In Ming dynasty China, lusty young scholar Wei Yangsheng (Hiro Hayama) falls in love with beautiful maiden, Tie Yuxiang (Lan Yan). Unfortunately their marriage soon runs out of steam when Yangsheng fails to satisfy his wife in bed, owing to his comically small manhood. Intrigued by rumours about the debauched Prince Ning (Tony Ho), Yangsheng visits his fabled “Pavilion of Extreme Ecstasy” where a whole harem of naked nymphs are kept to satisfy men’s wildest fantasies. At the invitation of Prince Ning, Yangsheng shares a spectacular shag with Ruizhu (Saori Hara), a comely concubine whose tantric sex skills can prolong lovemaking for endless hours. He then goes to the extreme of getting a donkey’s schlong transplanted in place of his own meagre member, so he can bang ten women at a time. Now estranged from her husband, poor Yuxiang seeks solace in an affair with studly peasant Quan (Kirt Kishita), little realising he is a spy working for Prince Ning, who it turns out has far more sinister intentions for sex-happy young couple.
Despite inaccurately billing itself as the first 3D sex film, 3D Sex & Zen - Extreme Ecstasy earned its infamy dethroning Avatar (2009) as the highest-grossing film at the Chinese box office, stirring some embarrassment amongst government officials torn between traditionally conservative and censorious attitudes and their fiscal delight over a homegrown hit. It also drew surprisingly positive reviews, proving people really had missed the Hong Kong Category III historical sex romp genre that was once on the verge of extinction. Veteran exploitation hand Cash Chin Man-Kei revived the genre with The Forbidden Legend: Sex & Chopsticks (2008) having previously helmed the highpoint of the Sex & Zen franchise, Sex & Zen II (1996). While the sequels were written and produced by prolific schlock mogul Wong Jing, this big budget 3D reboot finds original producer Stephen Shiu back on board mounting what is essentially a remake of the first Sex & Zen (1991) although the plot is not entirely the same.
Fans of the series will find themselves on familiar ground with the usual oddball mix of Carry On level bawdy humour with loopy martial arts action and grand guignol gross-out atrocities ranging from the infamous transplant sequence to the unforgettable sight of sexy hemaphrodite sorceress Elder of Bliss (Vonnie Lui) performing tricks with his/her extendible CGI gold penis! Lavish production values and oodles of oft-unclad eye-candy from a largely Japanese cast of adult video stars ensure the film proves an eye-popping spectacle in more ways than one, with 3D effects including knives, mahjongg tiles and a severed penis flying at the screen along with the expected bouncing boobs and a surprising amount of spurting blood, though mercifully no other bodily fluids. The gravity-defying sex is undeniably outrageous and at times titillating yet first-time director Christopher Sun paces the action poorly. At two hours long this has its dull patches and though it looks handsome enough, the visuals lack the artistry that made earlier entries so evocative, sporting a flat look presumably to accommodate the 3D effects.

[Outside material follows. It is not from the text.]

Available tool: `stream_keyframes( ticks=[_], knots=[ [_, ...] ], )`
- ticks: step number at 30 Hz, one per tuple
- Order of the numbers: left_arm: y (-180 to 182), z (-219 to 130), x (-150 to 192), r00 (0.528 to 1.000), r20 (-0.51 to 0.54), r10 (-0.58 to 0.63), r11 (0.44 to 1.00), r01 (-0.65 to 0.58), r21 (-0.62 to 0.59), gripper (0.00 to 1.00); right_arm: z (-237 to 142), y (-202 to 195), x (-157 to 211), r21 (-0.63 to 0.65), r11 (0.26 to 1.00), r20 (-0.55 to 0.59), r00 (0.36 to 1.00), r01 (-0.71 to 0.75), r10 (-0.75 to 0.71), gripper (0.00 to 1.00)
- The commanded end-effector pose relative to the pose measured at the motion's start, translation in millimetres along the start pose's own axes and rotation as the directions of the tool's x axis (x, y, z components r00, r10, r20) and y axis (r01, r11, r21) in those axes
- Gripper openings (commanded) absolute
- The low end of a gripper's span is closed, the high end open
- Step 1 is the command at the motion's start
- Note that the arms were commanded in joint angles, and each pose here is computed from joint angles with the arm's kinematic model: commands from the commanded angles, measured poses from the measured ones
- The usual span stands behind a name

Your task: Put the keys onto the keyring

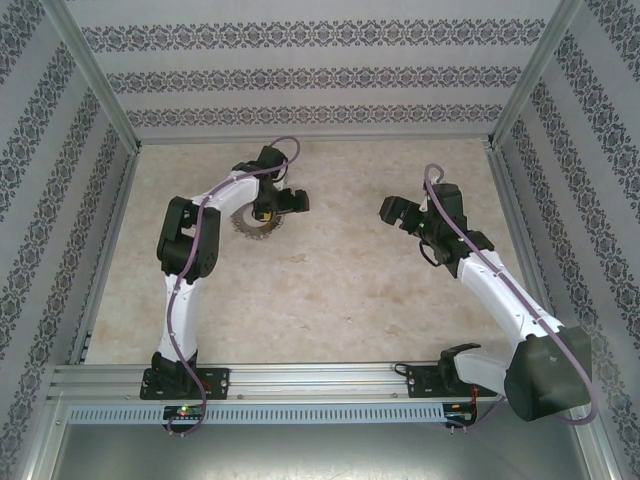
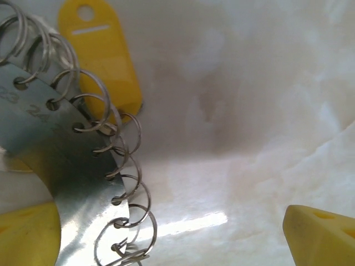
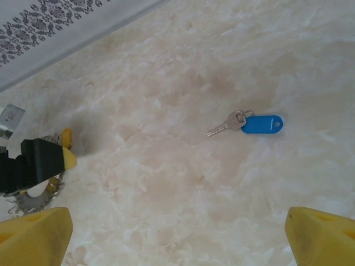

Whereas the original films were largely light-hearted, here the tone slowly segues from jolly sexual shenanigans towards gory gothic sadism and regrettable misogyny, somewhat closer in line with rival Category III productions like Chinese Torture Chamber Story (1994) from whence it lifts a torture sequence involving a wooden horse. Possibly as a result of the mainland censor, the film appears torn between progressive attitudes in allowing both husband and wife to have sexual indiscretions while remaining sympathetic characters and ensuring everyone suffers mightily for their carnal urges. As with earlier entries there are vaguely philosophical undertones drawing parallels between the ephemeral nature of happiness and the brief bliss of orgasm. Early into the film Wei Yangsheng asks an elderly couple how they can still feel love when no longer able to make love, and the arc of the film hammers home the moral that real love is more valuable than physical pleasure. There is an interesting contrast drawn between Yangsheng’s need to constantly prove his manliness and the attitude of his rival, scholar Shun Shang Guang (Jason Yiu Luk-Ming) who genuinely loves and cares for his many concubines. He also emerges a far more caring lover for Yuxiang, though after a night of passion alongside his other wives, she tearfully bids farewell to go rescue her feckless husband. Yet although the coda proves sweetly romantic, the film ultimately presents sex as an obstacle to love, which is a curious message unlikely to go down well with thrill-seeking smut fans.